* WORKING DATA
◇ ◇ ◇ ◇ ◇

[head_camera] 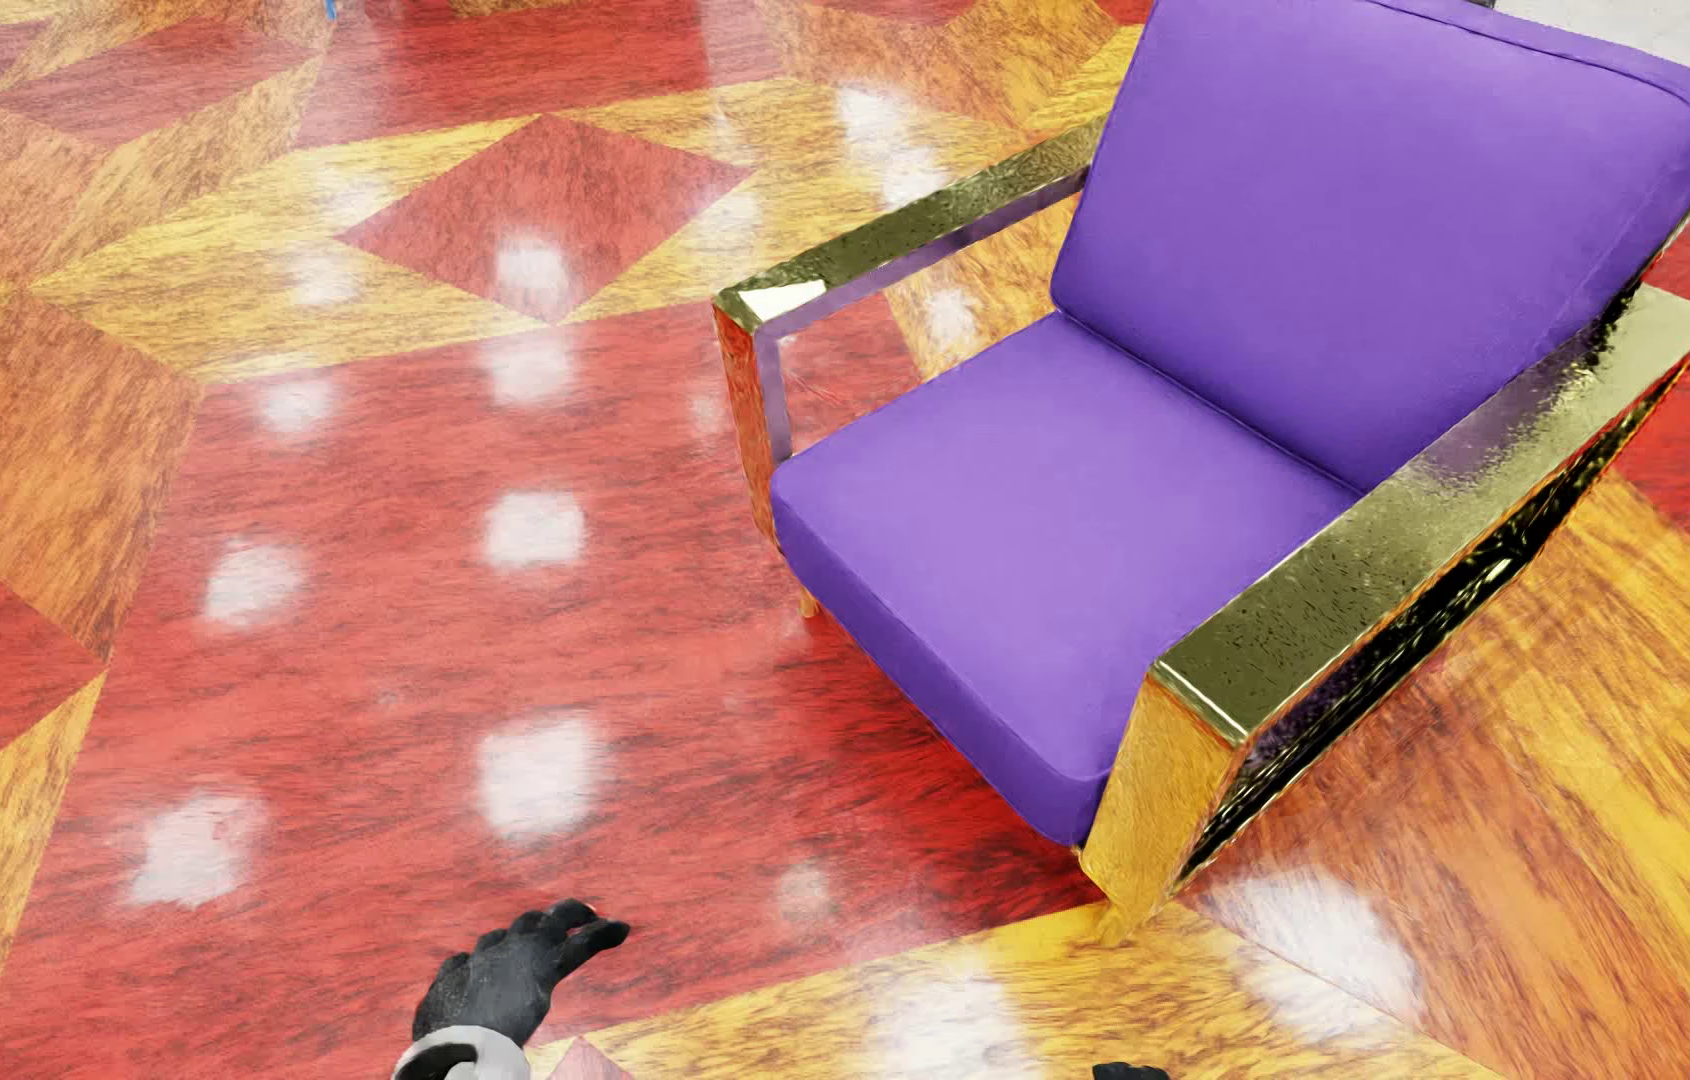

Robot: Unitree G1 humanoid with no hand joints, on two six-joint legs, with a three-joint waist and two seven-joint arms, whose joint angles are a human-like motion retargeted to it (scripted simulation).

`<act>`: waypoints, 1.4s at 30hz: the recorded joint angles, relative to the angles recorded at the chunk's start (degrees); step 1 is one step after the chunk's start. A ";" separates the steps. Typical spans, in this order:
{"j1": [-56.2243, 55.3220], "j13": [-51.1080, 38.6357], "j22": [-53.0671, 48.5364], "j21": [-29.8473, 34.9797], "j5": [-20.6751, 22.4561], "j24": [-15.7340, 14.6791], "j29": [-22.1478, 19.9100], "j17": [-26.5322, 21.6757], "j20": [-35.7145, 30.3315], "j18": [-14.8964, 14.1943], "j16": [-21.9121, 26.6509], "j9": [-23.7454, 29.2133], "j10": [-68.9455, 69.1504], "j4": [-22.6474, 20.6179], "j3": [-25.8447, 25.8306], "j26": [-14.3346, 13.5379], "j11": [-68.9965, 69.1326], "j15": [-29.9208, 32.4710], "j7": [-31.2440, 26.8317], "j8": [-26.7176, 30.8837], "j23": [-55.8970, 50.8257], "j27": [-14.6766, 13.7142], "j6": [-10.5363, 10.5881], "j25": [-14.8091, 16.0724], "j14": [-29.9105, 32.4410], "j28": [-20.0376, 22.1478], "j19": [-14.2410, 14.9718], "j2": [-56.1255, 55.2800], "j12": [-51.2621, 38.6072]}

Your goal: Head to the dark purple armchair

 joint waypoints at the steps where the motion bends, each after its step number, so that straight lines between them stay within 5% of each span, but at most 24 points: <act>1: -1.85 -0.56 4.29 0.90 0.68 -1.97 0.76 -0.66 0.46 -1.11 -0.44 0.01 1.92 0.89 0.24 0.57 -0.44 0.40 -2.11 1.65 1.29 0.45 0.32 -0.38 0.15 -0.33 0.70 0.72 0.25; 5: -3.59 -1.76 19.89 -1.07 2.84 -8.46 -0.28 -0.85 -0.08 -4.65 -0.24 -0.37 -13.22 1.78 0.88 4.65 -4.40 0.58 -12.90 8.06 4.15 1.24 1.23 0.32 0.63 -1.28 3.56 3.55 2.23; 8: -0.19 -1.66 28.48 -5.02 3.70 -13.62 -2.08 -0.88 -0.19 -9.48 -2.39 -0.87 -30.21 -5.15 1.62 8.26 -5.96 0.91 -33.59 14.96 5.04 0.12 2.53 1.56 7.98 -0.99 6.85 3.34 5.61; 9: 0.52 -2.09 30.29 -6.18 3.83 -14.59 -2.32 -1.11 -0.96 -11.05 -3.10 -0.91 -30.81 -4.60 1.40 8.74 -5.62 0.90 -32.95 17.26 5.39 0.20 3.12 1.47 6.75 -1.64 8.14 2.40 7.19; 14: 3.10 -2.41 34.04 -15.13 0.92 -13.77 -6.40 -0.45 -9.83 -6.09 -4.06 -0.52 -33.93 -5.38 0.62 7.33 -6.03 2.40 -18.39 27.68 3.74 0.97 4.42 4.51 0.19 -8.18 14.36 -2.60 7.51; 18: 2.28 0.23 31.70 -16.34 -3.22 -12.52 -3.60 0.66 -11.84 -2.76 0.33 0.50 -33.28 -10.14 0.39 7.94 -3.64 3.53 -12.54 33.06 2.04 -0.57 2.41 2.01 -1.15 -3.01 13.23 -7.64 0.24; 19: 1.93 0.61 29.89 -15.72 -4.40 -13.64 -2.17 0.90 -9.61 -2.17 0.86 0.81 -32.79 -10.92 0.35 8.51 -0.98 3.76 -11.71 30.59 2.16 -0.59 1.73 0.68 -1.35 -0.01 10.20 -9.33 -1.38; 20: 1.62 0.93 27.95 -15.70 -7.05 -15.70 -0.87 1.42 -6.38 -1.66 1.16 1.01 -32.37 -11.43 0.35 8.78 2.11 4.34 -11.12 22.25 2.50 -0.48 0.99 -0.15 -1.51 3.32 6.71 -10.73 -2.76; 21: 1.16 0.80 26.12 -16.05 -7.74 -18.06 -0.32 2.39 -3.08 -1.27 1.19 1.10 -31.54 -11.93 0.02 8.60 6.31 1.80 -11.06 17.55 2.45 0.62 0.37 -0.30 -1.87 6.23 5.78 -11.64 -4.07; 23: 0.97 1.75 22.21 -17.15 -2.82 -21.40 -0.90 3.36 0.96 -0.54 2.07 0.99 -30.95 -12.53 -0.63 6.80 13.43 0.22 -11.27 16.71 2.47 0.73 -0.43 0.02 -2.21 9.48 14.98 -12.49 -5.99; 26: 1.40 1.85 15.35 -16.17 -2.52 -22.07 0.89 3.40 3.71 0.36 3.00 0.05 -32.02 -13.15 -0.21 3.64 4.48 -0.64 -11.36 5.36 3.52 1.68 -1.33 -1.19 -1.73 11.00 5.66 -6.29 -6.28; 28: -0.30 1.14 12.73 -13.76 -1.12 -21.13 1.53 2.72 4.75 0.73 2.45 -0.11 -28.53 -13.01 -0.07 2.86 -3.15 -1.00 -12.26 5.03 4.87 2.20 -1.48 -2.45 -2.72 11.38 6.09 -2.27 -5.69; 32: -9.93 -0.64 14.94 -6.83 0.00 -11.82 1.83 -0.98 1.04 -8.23 2.96 0.55 -9.77 -9.51 0.46 3.40 -7.30 0.03 -16.43 3.97 4.84 0.97 -0.60 -4.10 -2.85 4.51 7.98 0.43 -4.39; 34: -10.61 -1.75 18.93 -6.53 0.43 -10.52 0.60 -2.08 1.12 -3.21 1.55 0.41 -8.75 -1.31 0.51 5.08 -8.65 1.07 -11.44 5.45 3.61 1.23 -0.27 -2.51 -1.96 1.20 8.70 0.97 -2.84; 36: -8.35 -1.78 22.98 -7.95 0.65 -10.38 -1.33 -2.04 1.58 -1.43 0.50 0.18 -15.52 5.80 0.86 6.92 -9.72 1.88 -6.78 7.46 1.39 0.70 -0.20 0.19 1.88 -1.05 9.61 1.52 -1.17; 38: -5.37 -1.00 27.34 -9.68 0.41 -10.53 -2.69 -1.47 0.54 0.71 0.05 -0.02 -24.77 7.59 1.22 8.08 -10.78 2.46 -7.72 9.46 -0.25 -0.92 -0.17 1.87 6.35 -2.44 10.80 2.58 -0.36; 39: -3.81 -0.56 29.18 -9.98 -0.08 -10.82 -2.84 -1.43 -0.14 -0.66 0.05 -0.12 -28.76 7.07 1.32 8.17 -11.01 2.54 -9.94 10.30 -0.55 -1.37 -0.12 2.30 9.26 -3.35 11.56 3.11 -0.04; 40: -1.98 -0.19 30.55 -10.08 -0.90 -11.23 -2.65 -1.59 -0.69 -5.37 -0.02 -0.24 -31.15 6.28 1.34 8.20 -10.99 2.56 -11.24 11.01 -0.50 -1.41 0.01 2.34 10.91 -4.17 12.53 3.52 0.16; 42: 1.13 0.30 31.77 -10.17 -3.59 -11.99 -2.24 -2.23 -1.25 -9.46 -0.98 -0.38 -32.32 4.64 1.24 8.52 -10.05 2.73 -9.01 12.44 0.26 -0.37 0.37 1.98 6.46 -3.96 14.83 3.79 0.11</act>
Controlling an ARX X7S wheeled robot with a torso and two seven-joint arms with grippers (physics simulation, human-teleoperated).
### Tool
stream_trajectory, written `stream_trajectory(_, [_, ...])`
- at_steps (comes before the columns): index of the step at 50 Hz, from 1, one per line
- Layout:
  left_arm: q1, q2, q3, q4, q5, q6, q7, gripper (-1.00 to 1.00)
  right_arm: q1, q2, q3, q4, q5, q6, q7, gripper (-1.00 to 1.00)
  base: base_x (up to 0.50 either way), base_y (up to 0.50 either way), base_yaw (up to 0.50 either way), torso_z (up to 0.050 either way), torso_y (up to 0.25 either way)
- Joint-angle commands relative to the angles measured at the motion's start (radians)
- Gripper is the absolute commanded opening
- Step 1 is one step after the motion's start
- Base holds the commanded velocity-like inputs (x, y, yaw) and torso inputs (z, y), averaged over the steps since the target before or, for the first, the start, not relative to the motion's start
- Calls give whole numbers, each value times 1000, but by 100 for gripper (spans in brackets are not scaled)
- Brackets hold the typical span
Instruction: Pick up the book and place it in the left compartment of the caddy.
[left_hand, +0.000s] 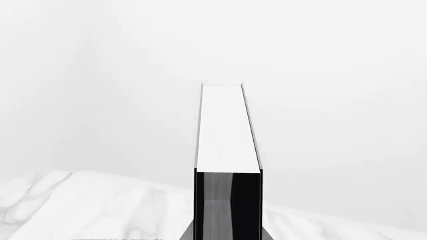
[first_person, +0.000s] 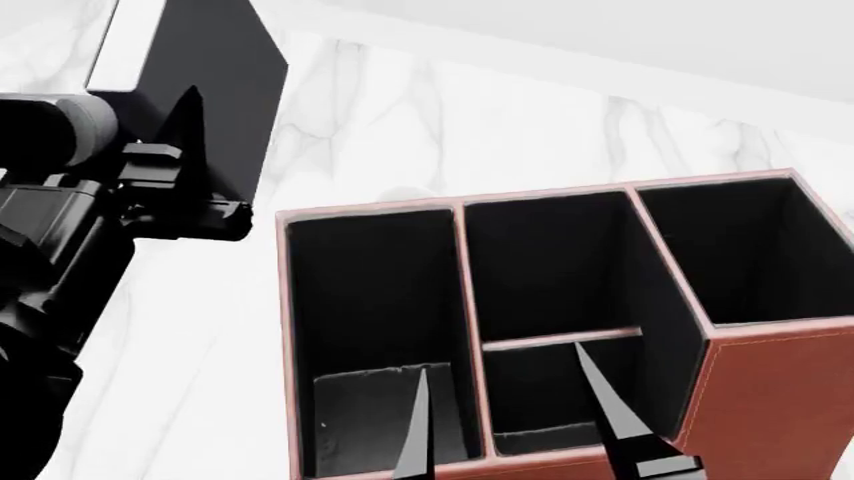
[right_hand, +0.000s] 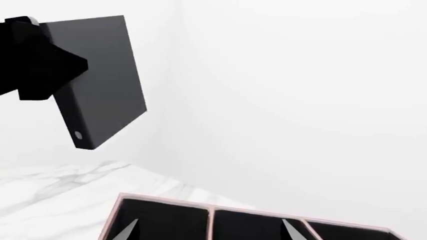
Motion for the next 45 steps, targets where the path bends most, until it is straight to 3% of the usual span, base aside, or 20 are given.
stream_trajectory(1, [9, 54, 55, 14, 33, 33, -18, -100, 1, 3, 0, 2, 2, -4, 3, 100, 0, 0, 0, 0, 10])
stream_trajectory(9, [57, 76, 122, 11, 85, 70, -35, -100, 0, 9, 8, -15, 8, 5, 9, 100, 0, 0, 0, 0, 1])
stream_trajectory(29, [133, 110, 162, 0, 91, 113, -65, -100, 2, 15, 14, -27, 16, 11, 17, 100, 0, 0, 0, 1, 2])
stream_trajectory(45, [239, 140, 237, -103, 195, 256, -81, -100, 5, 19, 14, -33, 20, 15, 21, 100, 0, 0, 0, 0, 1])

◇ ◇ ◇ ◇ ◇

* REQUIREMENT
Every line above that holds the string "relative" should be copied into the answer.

* ANSWER SPACE
`<act>`: waypoints, 1.4s at 30hz: the recorded joint angles, relative to the angles recorded at the chunk's start (degrees); step 1 is one step after the chunk's start. A ";" separates the steps. Typical spans, in this order:
- Joint-angle commands relative to the angles measured at the motion's start (radians)
- Base holds the commanded velocity-like inputs (x, y, yaw) and torso inputs (z, y), averaged over the steps since the target before or, for the first, the start, not relative to the motion's start

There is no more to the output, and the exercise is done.